• _Instructions to follow_: Return the data below exactly, stopping after the line with "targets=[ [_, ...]".

• _Exercise data_:
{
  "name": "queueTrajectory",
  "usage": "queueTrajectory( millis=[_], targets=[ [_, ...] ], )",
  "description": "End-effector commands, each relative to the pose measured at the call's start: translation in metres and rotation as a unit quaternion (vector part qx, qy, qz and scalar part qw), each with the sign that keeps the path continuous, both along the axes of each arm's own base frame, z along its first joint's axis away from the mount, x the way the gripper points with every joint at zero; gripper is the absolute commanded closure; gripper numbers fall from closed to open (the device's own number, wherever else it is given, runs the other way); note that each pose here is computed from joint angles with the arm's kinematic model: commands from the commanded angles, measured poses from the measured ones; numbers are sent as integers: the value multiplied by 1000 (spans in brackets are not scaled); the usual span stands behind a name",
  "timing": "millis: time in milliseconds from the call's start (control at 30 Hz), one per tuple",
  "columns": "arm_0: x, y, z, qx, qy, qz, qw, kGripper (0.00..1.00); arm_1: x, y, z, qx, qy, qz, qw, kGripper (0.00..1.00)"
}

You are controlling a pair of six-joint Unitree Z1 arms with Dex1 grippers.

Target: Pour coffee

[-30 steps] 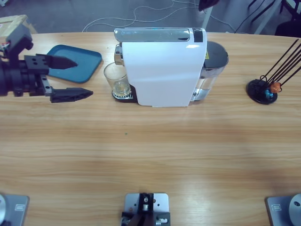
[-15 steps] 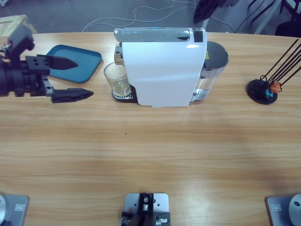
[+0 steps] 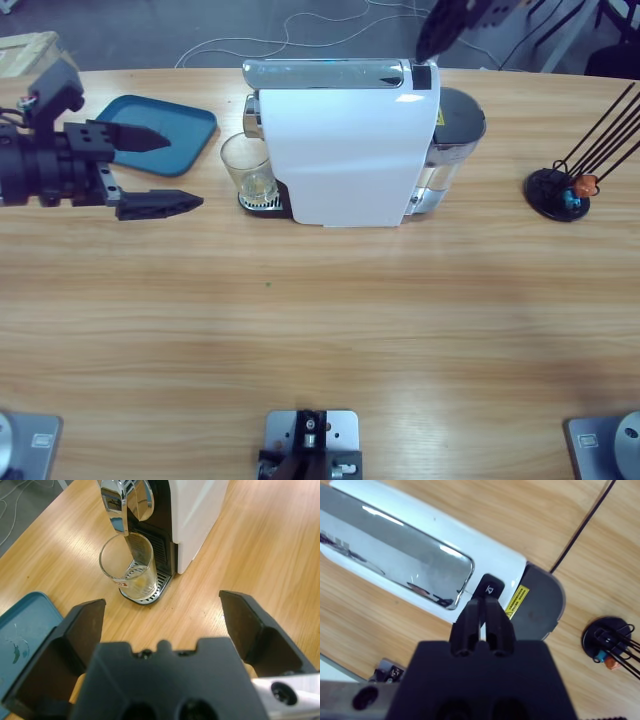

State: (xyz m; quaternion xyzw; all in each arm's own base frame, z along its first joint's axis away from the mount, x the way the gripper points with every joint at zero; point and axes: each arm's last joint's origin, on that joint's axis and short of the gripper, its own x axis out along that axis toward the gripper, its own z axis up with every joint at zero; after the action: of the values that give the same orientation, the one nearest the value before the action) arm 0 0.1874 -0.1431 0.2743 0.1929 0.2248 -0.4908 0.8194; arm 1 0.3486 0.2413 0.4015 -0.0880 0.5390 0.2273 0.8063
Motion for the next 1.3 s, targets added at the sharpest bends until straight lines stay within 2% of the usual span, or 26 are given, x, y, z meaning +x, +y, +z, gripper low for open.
queueTrajectory(
  millis=[33, 300, 500, 567, 633, 667, 700, 733, 867, 1167, 1300],
  targets=[
    [-1, -4, -17, 12, 28, -3, 1000, 18, 23, 6, -30, -22, 20, -7, 1000, 1000],
    [0, -4, -19, 14, 30, -2, 999, 18, 27, 7, -53, -45, 47, -2, 998, 1000],
    [0, -4, -19, 15, 31, -2, 999, 18, 26, 3, -52, -49, 47, -4, 998, 1000],
    [1, -4, -19, 14, 31, -3, 999, 18, 22, 4, -41, -39, 31, 5, 999, 1000],
    [0, -4, -18, 13, 29, -2, 999, 18, 0, -1, 9, -12, -34, 10, 999, 1000],
    [0, -4, -18, 13, 29, -2, 999, 18, -15, -5, 34, -5, -67, 11, 998, 711],
    [0, -4, -18, 14, 29, -2, 999, 18, -29, -10, 52, -1, -90, 10, 996, 95],
    [0, -4, -19, 13, 30, -3, 999, 18, -39, -16, 62, 0, -100, 7, 995, 1],
    [2, -5, -16, 9, 24, -3, 1000, 18, -55, -25, 62, -21, -94, -4, 995, 0],
    [-1, -3, -15, 8, 21, -3, 1000, 18, -61, -17, 62, -11, -91, 6, 996, 0],
    [0, -4, -16, 9, 23, -3, 1000, 18, -57, -12, 53, -4, -68, 4, 998, 0]
  ],
)
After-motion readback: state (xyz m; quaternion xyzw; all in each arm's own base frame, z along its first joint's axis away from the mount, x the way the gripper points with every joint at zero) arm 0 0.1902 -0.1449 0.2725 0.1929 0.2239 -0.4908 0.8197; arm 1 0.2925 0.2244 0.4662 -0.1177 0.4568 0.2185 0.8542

• _Expected output_:
{
  "name": "queueTrajectory",
  "usage": "queueTrajectory( millis=[_], targets=[ [_, ...] ], )",

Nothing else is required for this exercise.